Consider the commercial aviation sector. For decades, Western aerospace giants believed that transferring technology and setting up joint ventures in China would guarantee them access to a massive growing market. They assumed the "stable" relationship would protect their market share. Instead, China extracted the necessary technical expertise to build the Comac C919, a direct competitor to Western narrow-body aircraft. The "managed competition" simply facilitated the birth of a state-subsidized rival designed to eventually squeeze Western companies out of the region entirely.
A Note on the Risks of This Perspective: Adopting this adversarial view requires a total re-engineering of corporate strategy. It means walking away from immediate quarterly profits in the Chinese consumer market to build expensive, redundant supply chains elsewhere.
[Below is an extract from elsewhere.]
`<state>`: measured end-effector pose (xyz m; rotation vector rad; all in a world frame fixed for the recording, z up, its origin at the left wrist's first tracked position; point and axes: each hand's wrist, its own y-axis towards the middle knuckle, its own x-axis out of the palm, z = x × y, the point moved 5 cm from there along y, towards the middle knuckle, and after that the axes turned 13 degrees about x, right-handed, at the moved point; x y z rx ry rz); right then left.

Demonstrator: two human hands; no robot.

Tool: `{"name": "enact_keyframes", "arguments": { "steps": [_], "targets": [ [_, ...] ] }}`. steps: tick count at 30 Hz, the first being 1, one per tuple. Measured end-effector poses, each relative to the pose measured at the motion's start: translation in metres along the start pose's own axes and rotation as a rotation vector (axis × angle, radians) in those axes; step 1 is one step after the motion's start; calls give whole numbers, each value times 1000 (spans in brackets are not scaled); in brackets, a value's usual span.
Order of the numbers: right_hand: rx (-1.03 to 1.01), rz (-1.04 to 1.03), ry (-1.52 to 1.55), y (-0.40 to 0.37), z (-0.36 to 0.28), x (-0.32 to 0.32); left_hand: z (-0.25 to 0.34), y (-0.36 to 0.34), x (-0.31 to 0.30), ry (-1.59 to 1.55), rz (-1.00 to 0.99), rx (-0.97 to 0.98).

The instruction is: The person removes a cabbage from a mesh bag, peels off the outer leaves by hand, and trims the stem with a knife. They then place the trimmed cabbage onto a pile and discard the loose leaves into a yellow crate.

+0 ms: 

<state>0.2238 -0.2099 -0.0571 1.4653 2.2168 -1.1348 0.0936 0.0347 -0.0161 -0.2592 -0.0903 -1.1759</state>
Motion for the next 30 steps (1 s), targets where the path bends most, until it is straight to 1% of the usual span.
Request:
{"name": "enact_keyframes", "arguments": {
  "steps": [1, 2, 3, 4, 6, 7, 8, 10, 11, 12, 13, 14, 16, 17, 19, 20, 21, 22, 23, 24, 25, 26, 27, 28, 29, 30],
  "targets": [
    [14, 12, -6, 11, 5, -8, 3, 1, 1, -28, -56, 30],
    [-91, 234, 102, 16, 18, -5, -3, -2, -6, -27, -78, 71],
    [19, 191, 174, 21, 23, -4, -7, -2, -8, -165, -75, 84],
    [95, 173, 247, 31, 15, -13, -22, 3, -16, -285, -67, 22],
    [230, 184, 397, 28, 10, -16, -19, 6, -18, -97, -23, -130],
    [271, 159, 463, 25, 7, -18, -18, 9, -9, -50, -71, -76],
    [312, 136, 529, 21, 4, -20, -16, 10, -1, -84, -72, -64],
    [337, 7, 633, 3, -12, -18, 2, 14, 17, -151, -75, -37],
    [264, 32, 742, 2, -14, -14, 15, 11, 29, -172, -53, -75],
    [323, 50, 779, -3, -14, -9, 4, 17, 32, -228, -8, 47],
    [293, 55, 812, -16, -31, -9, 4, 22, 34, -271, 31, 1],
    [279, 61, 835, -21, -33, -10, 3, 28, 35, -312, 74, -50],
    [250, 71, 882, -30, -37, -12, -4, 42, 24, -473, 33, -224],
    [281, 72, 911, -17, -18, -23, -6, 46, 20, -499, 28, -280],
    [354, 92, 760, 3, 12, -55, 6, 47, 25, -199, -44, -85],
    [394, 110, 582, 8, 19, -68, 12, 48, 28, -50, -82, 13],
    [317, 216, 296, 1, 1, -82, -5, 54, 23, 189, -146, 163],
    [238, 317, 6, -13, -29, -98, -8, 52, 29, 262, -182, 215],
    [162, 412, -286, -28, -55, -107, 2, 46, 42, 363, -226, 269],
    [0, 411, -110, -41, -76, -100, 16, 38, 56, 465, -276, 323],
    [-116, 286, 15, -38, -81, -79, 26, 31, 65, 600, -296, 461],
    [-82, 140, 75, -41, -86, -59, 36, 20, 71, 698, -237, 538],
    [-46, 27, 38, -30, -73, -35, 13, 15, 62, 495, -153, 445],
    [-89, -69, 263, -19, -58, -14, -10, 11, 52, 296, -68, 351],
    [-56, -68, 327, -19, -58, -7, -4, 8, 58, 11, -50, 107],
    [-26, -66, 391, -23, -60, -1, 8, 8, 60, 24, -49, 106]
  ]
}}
It means accepting higher input costs in the short term. The downside is clear: lower margins today. But the upside is survival tomorrow.
Stop Chasing Stability. Weaponize Unpredictability.
The pursuit of stable ties is a strategic trap. By constantly signaling a desire for stability, Washington gives Beijing the upper hand. The Chinese leadership knows exactly how far they can push—whether via cyber warfare, economic coercion of US allies, or maritime aggression—without triggering a major American response, because they know Washington's priority is to keep the relationship "stable."
To break this cycle, the United States and its allies must abandon the obsession with diplomatic predictability.
Instead of setting up guardrails, the West needs to build leverage. This means aggressively blocking Chinese investments in critical infrastructure, imposing immediate and severe financial penalties on companies utilizing stolen IP, and decoupled access to Western capital markets for any entity tied to the People's Liberation Army.
Stop trying to fix the relationship. The relationship is fundamentally broken because the foundational goals of the two nations are completely diametric.
Accept the friction. Embrace the discomfort of confrontation. The illusion of stability is a luxury we can no longer afford.